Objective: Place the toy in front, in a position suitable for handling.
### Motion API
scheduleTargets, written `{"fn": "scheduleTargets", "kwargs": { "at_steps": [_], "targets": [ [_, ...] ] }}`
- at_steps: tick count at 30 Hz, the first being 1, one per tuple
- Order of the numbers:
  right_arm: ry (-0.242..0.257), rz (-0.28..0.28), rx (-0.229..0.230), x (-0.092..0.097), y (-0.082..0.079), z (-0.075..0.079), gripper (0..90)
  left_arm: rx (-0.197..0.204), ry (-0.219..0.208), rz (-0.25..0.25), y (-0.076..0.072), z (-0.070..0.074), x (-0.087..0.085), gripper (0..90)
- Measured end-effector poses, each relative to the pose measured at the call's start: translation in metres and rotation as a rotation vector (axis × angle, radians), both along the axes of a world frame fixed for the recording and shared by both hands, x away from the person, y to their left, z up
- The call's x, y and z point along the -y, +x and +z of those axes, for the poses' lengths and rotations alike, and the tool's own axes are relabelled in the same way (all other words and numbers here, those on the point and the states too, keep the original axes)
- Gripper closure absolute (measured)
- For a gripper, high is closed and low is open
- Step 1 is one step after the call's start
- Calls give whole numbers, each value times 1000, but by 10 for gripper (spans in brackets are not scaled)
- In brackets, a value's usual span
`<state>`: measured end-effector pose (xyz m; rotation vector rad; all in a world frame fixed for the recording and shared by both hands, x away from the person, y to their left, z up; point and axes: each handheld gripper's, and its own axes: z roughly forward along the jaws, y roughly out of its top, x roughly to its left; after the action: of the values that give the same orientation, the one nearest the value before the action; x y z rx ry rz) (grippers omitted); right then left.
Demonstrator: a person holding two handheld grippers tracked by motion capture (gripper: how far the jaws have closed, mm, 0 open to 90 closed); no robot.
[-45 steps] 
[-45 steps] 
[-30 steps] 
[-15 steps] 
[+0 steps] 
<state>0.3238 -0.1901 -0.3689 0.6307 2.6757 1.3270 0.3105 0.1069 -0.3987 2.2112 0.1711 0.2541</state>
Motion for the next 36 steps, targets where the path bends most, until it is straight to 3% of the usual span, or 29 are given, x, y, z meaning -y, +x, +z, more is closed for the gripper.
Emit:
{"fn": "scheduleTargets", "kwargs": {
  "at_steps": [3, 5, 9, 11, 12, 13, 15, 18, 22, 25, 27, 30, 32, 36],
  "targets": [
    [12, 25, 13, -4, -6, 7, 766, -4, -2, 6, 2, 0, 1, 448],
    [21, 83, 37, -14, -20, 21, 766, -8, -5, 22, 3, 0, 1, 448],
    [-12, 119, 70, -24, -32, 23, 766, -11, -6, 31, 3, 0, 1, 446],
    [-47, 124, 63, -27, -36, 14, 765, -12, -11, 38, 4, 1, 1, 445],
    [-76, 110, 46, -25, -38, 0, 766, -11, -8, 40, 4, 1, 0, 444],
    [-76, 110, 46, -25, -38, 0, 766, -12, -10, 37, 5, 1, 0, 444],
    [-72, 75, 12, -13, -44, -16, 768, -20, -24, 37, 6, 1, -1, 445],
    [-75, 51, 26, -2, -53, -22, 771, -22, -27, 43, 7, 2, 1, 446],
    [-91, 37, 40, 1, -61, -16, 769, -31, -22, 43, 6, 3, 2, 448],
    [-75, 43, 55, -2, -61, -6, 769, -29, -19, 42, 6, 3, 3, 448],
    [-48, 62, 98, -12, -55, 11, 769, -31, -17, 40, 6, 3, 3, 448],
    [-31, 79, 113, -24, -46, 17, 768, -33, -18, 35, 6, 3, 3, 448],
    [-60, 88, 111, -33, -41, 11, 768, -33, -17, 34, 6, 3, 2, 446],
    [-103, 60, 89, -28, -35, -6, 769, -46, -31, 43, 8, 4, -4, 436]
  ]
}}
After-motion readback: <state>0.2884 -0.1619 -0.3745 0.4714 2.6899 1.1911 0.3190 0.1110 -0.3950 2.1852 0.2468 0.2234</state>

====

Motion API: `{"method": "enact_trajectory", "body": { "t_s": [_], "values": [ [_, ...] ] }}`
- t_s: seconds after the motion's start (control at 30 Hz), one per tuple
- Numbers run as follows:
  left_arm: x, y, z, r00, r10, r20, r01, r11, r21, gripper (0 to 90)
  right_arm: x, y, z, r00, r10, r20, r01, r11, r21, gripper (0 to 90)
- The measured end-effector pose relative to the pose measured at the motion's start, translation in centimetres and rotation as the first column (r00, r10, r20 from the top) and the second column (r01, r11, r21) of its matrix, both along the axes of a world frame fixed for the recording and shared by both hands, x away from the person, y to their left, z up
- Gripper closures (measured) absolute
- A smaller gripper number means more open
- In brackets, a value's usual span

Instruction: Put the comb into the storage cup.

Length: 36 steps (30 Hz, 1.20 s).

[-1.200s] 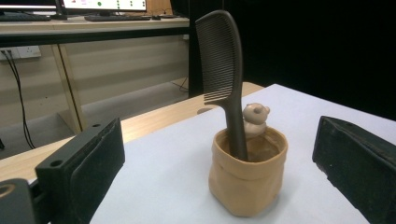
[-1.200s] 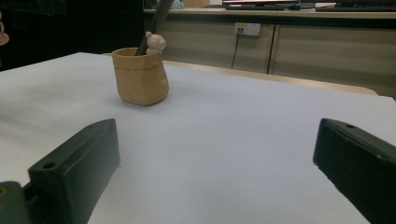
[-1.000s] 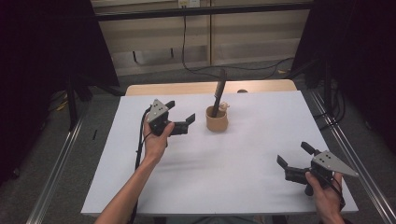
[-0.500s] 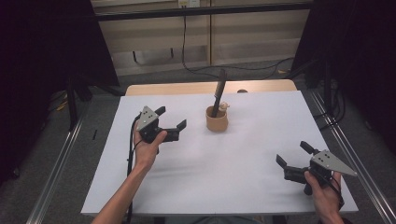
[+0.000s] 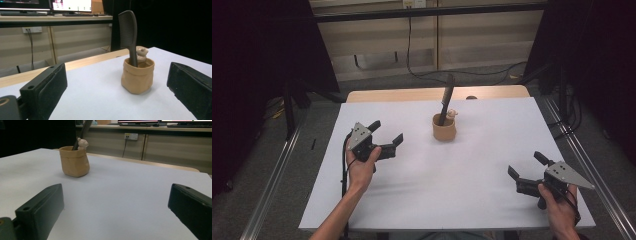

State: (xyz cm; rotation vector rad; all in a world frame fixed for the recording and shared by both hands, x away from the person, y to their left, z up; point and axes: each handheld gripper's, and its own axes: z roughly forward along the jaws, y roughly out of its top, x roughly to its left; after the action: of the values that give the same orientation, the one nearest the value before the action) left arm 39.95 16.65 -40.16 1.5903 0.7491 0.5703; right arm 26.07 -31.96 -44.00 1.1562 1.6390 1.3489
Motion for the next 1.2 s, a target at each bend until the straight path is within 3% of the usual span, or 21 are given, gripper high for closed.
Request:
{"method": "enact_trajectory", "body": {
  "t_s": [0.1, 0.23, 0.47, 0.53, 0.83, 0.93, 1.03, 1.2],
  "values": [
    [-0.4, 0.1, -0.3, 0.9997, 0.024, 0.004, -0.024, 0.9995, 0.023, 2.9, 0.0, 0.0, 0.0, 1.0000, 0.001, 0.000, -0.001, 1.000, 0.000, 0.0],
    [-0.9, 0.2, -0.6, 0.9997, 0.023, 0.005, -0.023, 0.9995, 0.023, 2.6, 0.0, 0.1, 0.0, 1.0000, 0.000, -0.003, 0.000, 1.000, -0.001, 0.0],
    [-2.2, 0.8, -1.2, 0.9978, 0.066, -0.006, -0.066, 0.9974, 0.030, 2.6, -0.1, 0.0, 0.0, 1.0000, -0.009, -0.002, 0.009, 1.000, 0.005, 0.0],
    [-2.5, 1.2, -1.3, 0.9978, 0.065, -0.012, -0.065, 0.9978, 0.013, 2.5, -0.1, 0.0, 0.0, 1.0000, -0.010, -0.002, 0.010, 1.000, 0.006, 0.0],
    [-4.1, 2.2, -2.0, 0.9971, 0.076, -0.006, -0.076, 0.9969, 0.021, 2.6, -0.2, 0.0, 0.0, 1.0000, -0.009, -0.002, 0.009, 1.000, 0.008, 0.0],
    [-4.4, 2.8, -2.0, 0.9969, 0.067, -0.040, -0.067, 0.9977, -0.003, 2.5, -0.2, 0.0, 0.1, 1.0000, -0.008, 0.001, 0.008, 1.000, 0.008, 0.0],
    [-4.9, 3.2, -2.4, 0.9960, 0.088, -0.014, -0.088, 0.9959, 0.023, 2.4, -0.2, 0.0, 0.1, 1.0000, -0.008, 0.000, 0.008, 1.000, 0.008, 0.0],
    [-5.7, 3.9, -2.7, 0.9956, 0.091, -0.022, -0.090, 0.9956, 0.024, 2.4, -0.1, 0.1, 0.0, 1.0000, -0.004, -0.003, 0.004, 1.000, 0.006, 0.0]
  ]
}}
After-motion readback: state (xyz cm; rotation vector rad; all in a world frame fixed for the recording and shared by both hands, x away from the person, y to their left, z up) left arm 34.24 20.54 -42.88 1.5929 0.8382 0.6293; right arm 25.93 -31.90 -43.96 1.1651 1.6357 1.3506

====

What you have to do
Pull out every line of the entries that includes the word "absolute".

Response for this exercise
- Gripper closure absolute (measured)
- Gripper closures (measured) absolute

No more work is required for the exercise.